IMF Concludes 2004 Article IV Consultation with Japan

Public Information Notices (PINs) are issued, (i) at the request of a member country, following the conclusion of the Article IV consultation for countries seeking to make known the views of the IMF to the public. This action is intended to strengthen IMF surveillance over the economic policies of member countries by increasing the transparency of the IMF's assessment of these policies; and (ii) following policy discussions in the Executive Board at the decision of the Board. The staff report (use the free Adobe Acrobat Reader to view this pdf file) for the 2004 Article IV consultation with Japan is also available.

On July 28, 2004, the Executive Board of the International Monetary Fund (IMF) concluded the Article IV consultation with Japan.1

Background

There are clear indications that Japan's longstanding economic problems have eased. Growth is rebounding, deflation is diminishing, and progress is being made in addressing corporate and financial sector problems. Looking ahead, near term growth prospects are favorable, although weaknesses remain that could restrain growth over the medium term.

Japan's economic recovery continued in 2003 and into the first part of 2004. For 2003, GDP growth reached 2½ percent, double the mid-year consensus forecast, and continued at about 6 percent on an annualized basis in the first quarter of 2004. The recovery was initially driven by business fixed investment and net exports, with the current account surplus widening to 3¼ percent of GDP. More recently, private consumption also contributed as labor market conditions improved. Following steady declines since 2001, employment, the labor force, and compensation stabilized, while the unemployment rate fell to 4.6 percent in May, from the record high of 5½ percent reached in early 2003. Meanwhile, deflationary pressures have eased; core CPI deflation (excluding fresh food) narrowed, in part reflecting temporary factors, but the GDP deflator continued to decline at a pace of about 2½ percent.

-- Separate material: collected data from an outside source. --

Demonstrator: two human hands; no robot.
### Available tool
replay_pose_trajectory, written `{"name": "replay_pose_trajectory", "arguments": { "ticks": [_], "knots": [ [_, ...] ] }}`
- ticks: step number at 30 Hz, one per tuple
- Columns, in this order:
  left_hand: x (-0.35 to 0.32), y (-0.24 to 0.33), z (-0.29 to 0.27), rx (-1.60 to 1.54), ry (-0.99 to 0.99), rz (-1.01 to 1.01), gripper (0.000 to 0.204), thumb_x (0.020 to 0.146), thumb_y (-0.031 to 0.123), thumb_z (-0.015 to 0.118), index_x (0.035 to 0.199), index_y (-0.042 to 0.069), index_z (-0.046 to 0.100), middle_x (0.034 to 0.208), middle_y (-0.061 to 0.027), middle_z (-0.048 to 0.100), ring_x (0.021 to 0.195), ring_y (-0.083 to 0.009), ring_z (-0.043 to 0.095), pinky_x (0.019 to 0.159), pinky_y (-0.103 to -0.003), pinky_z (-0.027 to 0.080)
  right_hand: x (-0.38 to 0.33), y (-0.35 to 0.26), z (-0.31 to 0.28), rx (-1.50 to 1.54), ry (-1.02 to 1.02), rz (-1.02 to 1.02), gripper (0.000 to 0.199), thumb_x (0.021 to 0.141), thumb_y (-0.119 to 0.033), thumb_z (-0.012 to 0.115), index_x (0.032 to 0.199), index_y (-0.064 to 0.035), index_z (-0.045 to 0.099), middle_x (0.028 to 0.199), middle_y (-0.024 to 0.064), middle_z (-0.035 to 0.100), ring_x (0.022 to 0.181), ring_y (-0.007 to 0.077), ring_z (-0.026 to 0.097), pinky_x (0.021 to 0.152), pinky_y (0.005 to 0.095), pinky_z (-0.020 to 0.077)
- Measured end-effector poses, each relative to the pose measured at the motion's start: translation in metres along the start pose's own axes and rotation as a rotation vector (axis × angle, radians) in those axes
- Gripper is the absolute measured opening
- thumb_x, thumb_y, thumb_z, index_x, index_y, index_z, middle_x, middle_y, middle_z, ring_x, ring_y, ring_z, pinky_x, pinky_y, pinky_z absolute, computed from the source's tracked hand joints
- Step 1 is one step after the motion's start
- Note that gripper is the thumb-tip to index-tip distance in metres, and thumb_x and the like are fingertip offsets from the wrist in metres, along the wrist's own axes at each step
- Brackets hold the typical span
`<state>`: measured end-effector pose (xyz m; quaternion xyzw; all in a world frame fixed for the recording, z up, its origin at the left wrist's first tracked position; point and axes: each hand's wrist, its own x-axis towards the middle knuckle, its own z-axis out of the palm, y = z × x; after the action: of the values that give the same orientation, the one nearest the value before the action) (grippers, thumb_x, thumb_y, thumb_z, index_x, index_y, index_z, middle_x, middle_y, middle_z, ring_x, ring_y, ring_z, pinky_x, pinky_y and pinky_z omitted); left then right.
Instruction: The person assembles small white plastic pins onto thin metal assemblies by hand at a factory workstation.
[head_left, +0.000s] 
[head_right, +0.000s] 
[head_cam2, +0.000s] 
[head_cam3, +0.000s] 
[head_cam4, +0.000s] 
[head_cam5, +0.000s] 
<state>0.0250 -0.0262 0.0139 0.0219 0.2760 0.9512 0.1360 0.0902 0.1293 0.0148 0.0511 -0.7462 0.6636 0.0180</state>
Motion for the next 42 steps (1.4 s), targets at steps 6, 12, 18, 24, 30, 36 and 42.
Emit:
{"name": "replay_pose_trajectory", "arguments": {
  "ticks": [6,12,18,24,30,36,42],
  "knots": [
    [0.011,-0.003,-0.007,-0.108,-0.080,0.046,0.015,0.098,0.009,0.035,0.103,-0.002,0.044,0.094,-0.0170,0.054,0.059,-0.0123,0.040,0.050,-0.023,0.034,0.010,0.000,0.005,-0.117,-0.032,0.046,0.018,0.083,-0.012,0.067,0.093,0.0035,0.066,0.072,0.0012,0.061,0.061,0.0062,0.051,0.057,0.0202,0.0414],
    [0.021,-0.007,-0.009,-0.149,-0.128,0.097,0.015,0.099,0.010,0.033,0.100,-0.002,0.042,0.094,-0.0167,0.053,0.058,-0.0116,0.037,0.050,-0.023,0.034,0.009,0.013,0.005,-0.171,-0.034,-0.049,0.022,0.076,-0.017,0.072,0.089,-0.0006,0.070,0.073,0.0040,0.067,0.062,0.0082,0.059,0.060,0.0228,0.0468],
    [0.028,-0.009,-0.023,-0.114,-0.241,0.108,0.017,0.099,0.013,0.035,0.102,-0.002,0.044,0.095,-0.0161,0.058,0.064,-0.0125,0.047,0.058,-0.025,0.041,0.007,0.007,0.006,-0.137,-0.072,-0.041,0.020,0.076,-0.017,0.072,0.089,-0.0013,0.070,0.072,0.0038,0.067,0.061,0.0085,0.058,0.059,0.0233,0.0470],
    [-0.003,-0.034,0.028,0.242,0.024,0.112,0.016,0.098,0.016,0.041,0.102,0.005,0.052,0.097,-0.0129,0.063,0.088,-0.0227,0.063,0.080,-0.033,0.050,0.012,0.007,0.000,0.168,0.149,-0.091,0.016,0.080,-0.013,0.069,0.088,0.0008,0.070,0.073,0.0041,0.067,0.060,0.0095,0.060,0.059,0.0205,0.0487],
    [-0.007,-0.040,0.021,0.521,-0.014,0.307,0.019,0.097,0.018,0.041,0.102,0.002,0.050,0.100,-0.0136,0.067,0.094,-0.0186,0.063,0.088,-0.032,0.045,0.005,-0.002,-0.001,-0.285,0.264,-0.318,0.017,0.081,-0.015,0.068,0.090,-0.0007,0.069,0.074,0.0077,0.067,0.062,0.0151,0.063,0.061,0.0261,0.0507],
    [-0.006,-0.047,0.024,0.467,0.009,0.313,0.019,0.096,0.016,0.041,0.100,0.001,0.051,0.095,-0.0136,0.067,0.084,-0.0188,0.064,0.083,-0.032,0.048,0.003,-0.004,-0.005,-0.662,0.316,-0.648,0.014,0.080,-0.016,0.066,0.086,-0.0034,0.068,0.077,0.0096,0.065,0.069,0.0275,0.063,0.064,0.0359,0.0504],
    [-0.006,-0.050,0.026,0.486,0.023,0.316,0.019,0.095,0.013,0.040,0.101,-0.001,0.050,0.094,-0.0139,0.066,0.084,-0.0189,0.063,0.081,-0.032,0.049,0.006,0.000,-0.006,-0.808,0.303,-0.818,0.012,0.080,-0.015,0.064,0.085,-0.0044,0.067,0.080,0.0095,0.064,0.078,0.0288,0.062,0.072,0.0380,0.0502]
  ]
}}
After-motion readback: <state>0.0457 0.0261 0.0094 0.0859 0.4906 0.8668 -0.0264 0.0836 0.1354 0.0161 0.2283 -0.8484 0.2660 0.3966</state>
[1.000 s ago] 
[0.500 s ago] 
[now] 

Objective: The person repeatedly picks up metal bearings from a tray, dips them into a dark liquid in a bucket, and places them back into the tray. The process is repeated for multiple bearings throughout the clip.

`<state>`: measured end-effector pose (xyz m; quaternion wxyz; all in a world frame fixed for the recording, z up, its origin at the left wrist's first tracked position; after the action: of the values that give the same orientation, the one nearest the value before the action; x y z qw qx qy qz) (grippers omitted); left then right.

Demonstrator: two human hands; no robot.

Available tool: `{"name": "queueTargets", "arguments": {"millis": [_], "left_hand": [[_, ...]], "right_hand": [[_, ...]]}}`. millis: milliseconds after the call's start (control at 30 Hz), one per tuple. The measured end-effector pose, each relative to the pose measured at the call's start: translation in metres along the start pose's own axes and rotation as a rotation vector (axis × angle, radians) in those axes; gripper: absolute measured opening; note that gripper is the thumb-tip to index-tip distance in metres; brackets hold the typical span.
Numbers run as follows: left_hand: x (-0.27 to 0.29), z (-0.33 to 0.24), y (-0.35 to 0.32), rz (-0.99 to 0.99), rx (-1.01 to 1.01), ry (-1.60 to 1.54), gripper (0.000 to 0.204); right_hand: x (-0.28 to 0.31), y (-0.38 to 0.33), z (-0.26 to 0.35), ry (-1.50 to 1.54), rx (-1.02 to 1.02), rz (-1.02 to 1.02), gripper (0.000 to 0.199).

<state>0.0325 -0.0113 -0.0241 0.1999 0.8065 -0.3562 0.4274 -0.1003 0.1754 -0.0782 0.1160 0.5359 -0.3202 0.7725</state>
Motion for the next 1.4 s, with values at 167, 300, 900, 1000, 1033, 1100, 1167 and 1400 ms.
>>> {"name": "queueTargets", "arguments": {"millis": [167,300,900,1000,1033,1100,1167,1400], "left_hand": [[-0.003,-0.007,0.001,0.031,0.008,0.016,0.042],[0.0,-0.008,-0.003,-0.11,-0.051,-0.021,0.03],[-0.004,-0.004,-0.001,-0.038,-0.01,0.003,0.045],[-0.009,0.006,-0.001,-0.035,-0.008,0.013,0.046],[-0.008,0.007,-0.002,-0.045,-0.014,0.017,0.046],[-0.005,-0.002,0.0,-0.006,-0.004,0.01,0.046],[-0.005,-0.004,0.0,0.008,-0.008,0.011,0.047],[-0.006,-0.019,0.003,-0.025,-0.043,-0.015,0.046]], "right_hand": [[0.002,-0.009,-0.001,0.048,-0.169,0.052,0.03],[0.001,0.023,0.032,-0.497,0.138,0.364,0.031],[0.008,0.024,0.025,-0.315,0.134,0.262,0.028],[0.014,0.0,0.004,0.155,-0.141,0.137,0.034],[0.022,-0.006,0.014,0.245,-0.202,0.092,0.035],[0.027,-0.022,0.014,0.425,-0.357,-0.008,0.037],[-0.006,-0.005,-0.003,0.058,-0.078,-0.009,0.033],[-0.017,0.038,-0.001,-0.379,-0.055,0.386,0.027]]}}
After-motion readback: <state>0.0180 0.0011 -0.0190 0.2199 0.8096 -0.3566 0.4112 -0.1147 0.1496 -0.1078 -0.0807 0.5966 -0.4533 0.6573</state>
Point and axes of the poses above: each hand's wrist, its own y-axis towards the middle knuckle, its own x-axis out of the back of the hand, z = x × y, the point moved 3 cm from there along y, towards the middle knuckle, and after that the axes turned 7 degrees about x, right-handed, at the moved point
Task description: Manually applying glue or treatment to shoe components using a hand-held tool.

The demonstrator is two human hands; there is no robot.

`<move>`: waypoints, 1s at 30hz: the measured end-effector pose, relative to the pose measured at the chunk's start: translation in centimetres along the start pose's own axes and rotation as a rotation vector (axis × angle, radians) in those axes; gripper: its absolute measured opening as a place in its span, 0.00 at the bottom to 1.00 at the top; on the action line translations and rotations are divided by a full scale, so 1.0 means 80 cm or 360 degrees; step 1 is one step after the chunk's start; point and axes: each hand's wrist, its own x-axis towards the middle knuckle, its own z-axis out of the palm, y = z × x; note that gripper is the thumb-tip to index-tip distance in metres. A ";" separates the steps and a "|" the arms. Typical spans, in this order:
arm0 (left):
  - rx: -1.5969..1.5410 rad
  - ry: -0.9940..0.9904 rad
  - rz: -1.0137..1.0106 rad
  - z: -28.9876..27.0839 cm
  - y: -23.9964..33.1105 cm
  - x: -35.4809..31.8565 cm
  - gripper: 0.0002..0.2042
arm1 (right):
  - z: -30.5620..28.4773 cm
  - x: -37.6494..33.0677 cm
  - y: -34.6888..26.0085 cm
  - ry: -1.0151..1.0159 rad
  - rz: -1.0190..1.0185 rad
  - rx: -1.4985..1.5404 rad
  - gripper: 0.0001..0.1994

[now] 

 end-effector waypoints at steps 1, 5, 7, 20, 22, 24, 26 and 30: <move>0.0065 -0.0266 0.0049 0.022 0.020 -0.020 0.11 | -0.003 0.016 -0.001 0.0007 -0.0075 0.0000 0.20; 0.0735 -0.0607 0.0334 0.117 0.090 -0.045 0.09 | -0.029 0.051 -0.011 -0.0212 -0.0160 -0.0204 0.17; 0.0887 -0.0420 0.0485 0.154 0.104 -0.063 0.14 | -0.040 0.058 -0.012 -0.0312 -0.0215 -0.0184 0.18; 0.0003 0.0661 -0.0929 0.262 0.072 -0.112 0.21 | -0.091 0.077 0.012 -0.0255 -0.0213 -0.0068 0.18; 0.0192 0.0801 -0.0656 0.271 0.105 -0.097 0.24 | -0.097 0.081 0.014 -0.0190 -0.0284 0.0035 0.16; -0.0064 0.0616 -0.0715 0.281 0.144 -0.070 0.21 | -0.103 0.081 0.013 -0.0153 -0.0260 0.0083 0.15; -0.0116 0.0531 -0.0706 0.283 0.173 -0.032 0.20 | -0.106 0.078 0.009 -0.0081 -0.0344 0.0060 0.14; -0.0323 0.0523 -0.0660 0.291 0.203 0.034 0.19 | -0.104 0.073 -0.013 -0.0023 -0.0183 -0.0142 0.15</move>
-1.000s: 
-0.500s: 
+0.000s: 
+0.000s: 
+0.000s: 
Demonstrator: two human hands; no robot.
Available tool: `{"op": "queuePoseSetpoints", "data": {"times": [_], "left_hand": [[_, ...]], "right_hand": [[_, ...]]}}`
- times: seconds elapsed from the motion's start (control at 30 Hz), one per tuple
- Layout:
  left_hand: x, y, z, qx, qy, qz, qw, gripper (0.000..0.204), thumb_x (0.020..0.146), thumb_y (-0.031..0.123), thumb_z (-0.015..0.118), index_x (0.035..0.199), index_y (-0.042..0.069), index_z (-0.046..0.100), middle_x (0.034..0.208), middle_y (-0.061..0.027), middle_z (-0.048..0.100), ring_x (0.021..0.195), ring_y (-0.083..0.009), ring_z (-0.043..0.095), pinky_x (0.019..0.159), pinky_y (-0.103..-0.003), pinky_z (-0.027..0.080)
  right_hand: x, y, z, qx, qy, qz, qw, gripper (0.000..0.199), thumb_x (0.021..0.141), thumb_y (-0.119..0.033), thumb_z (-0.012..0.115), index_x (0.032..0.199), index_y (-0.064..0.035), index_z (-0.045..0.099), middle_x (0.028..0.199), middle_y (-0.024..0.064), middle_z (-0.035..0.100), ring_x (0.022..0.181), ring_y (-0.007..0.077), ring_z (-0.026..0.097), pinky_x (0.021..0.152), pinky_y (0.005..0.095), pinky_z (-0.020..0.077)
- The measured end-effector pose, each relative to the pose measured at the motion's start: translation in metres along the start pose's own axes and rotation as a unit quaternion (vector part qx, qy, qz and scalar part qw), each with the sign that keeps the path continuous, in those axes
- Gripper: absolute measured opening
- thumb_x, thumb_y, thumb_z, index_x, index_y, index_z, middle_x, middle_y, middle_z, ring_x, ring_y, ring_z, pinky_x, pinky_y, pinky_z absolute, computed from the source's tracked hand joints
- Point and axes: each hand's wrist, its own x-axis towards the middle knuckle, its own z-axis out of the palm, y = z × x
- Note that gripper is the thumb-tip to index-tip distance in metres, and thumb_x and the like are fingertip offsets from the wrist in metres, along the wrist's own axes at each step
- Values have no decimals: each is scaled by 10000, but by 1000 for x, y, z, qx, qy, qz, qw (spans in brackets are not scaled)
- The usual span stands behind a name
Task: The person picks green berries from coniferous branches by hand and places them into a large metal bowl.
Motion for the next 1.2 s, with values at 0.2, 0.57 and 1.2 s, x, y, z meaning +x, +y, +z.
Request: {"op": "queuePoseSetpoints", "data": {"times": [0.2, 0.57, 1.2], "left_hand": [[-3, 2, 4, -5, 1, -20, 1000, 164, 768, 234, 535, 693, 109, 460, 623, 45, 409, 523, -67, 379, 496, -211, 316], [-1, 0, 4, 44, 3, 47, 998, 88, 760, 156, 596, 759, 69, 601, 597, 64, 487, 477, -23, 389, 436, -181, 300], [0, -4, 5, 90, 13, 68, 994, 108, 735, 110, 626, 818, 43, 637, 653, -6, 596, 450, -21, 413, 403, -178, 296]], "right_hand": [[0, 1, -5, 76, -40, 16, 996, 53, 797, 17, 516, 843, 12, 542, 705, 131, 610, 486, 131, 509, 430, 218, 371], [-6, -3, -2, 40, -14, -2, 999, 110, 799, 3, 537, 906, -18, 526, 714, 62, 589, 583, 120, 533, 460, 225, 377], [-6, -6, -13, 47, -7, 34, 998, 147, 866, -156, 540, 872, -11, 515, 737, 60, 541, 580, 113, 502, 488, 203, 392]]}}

Monetary policy has maintained short term interest rates at zero under the Bank of Japan's (BoJ's) quantitative easing framework. Increases in the BoJ's target for current account balances have also supported base money growth and promoted financial stability by ensuring banks access to ample funding. Recent steps to clarify the monetary framework-by announcing that quantitative easing will be maintained at least until core CPI growth is nonnegative for a few months and positive inflation is expected-have helped reassure markets that short-term interest rates will be kept at zero as long as deflation persists.

During 2003 and early 2004, the yen came under periodic pressure to strengthen against the dollar, as markets focused on global current account imbalances. This pressure prompted the authorities to intervene in record levels to avoid an undue tightening of monetary conditions, with total intervention amounting to ¥20 trillion in 2003, and a further ¥15 trillion in the first quarter of 2004. Both upward pressure on the yen and intervention have since ceased. Since June 2003, the yen/dollar rate has appreciated by about 9 percent, but with the yen's appreciation against the euro more modest, on a multilateral basis the yen has appreciated only moderately in nominal and real effective terms.

The government recorded another large fiscal deficit in FY2003-7.9 percent of GDP-slightly lower than the previous year. On a structural basis (including social security but excluding bank support), the fiscal stance was around 6½ percent of GDP, unchanged from the previous year. Sustained fiscal deficits have fed a rapid increase in public debt, estimated to stand at 166 percent of GDP on a gross basis (80 percent on a net basis) at end-2003, by far the highest among advanced economies.

The financial condition of the banking system improved in FY2003, particularly among major banks, but some weaknesses persist and regional banks have lagged behind. Nonperforming loans at major banks declined to about 5 percent of loans, in line with the authorities' target to reduce the ratio to about 4 percent by end-FY2004. Major banks also increased their profits and capital adequacy ratios, aided in part by the economic recovery and gains on their equity holdings. However, core profits and the quality of capital remained weak, and regional banks (which account for 40 percent of bank lending) made less headway in reducing nonperforming loans and strengthening their capital bases.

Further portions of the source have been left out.